> WORK REQUEST: Every line of the material below that contains the string "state" must appear in the answer.

> GIVEN MATERIAL:
BEGIN
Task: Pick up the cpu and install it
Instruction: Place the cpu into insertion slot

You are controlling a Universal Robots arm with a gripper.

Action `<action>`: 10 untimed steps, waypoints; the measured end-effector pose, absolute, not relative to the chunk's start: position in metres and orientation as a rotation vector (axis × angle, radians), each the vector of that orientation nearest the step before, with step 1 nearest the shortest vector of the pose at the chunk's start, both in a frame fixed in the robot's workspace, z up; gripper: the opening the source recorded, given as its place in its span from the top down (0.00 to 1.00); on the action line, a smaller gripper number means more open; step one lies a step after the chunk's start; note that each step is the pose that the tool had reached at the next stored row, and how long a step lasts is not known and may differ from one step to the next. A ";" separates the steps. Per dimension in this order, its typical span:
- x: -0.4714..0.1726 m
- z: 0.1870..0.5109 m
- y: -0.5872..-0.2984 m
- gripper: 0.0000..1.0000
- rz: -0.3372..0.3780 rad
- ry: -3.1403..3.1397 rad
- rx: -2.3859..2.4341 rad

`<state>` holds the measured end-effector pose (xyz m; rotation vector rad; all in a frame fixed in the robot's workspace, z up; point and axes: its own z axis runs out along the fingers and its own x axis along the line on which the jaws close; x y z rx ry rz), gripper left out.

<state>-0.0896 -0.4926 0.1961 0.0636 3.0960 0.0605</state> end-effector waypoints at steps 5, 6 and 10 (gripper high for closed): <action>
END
> ANSWER AREA:
`<state>` holds the measured end-effector pose (xyz m; rotation vector rad; all in a frame fixed in the robot's workspace, z up; point and axes: its own z axis runs out along the fingers and its own x axis along the line on which the jaws close; x y z rx ry rz), gripper left out.
<state>-0.0896 -0.4926 0.1961 0.0636 3.0960 0.0605</state> end-effector waypoints at steps 5, 6 and 10 (gripper high for closed): <action>

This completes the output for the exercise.